Exercise description> The listing beneath should be written out in full, exactly as shown.

++++++++++

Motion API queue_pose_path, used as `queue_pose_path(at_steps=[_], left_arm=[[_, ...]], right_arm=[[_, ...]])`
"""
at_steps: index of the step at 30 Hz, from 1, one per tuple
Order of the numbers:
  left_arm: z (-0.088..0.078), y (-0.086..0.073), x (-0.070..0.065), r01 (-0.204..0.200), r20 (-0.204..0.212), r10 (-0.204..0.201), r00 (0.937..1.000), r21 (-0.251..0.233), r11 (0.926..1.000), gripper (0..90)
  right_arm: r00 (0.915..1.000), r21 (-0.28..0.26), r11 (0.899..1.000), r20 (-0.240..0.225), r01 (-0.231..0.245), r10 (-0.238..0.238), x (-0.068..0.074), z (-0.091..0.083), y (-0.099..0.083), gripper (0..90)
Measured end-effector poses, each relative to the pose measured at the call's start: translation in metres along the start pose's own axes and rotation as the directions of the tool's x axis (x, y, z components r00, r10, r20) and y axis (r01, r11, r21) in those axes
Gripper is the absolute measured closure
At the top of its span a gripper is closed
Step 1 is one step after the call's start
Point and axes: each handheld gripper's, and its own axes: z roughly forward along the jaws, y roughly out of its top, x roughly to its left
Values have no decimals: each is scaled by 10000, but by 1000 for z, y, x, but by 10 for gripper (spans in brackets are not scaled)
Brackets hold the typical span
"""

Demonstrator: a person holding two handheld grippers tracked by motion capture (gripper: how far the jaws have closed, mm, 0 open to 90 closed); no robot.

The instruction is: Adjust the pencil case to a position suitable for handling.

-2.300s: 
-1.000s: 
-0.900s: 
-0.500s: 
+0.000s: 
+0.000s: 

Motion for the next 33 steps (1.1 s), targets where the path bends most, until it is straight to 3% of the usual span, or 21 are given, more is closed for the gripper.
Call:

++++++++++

Response for this exercise>
Motion API queue_pose_path, used as `queue_pose_path(at_steps=[_], left_arm=[[_, ...]], right_arm=[[_, ...]])`
"""
at_steps: index of the step at 30 Hz, from 1, one per tuple
Order of the numbers:
  left_arm: z (-0.088..0.078), y (-0.086..0.073), x (-0.070..0.065), r01 (-0.204..0.200), r20 (-0.204..0.212), r10 (-0.204..0.201), r00 (0.937..1.000), r21 (-0.251..0.233), r11 (0.926..1.000), gripper (0..90)
  right_arm: r00 (0.915..1.000), r21 (-0.28..0.26), r11 (0.899..1.000), r20 (-0.240..0.225), r01 (-0.231..0.245), r10 (-0.238..0.238), x (-0.068..0.074), z (-0.091..0.083), y (-0.099..0.083), gripper (0..90)
Measured end-effector poses, each relative to the pose measured at the call's start: translation in metres along the start pose's own axes and rotation as the directions of the tool's x axis (x, y, z components r00, r10, r20) and y axis (r01, r11, r21) in those axes
Gripper is the absolute measured closure
At the top of its span a gripper is closed
Step 1 is one step after the call's start
Point and axes: each handheld gripper's, and its own axes: z roughly forward along the jaws, y roughly out of its top, x roughly to its left
Values have no decimals: each is scaled by 10000, but by 1000 for z, y, x, but by 10 for gripper (spans in brackets are not scaled)
Brackets hold the typical span
"""

Demonstrator: a person holding two handheld grippers tracked by motion capture (gripper: how far the jaws have closed, mm, 0 open to 90 closed); no robot.

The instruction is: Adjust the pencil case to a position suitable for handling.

-2.300s: 
-1.000s: 
-0.900s: 
-0.500s: 
+0.000s: 
+0.000s: 

Motion for the next 33 steps (1.1 s), targets where the path bends most, until it is straight to 3% of the usual span, or 21 are given, more is closed for the gripper.
Call:

No additional output is required.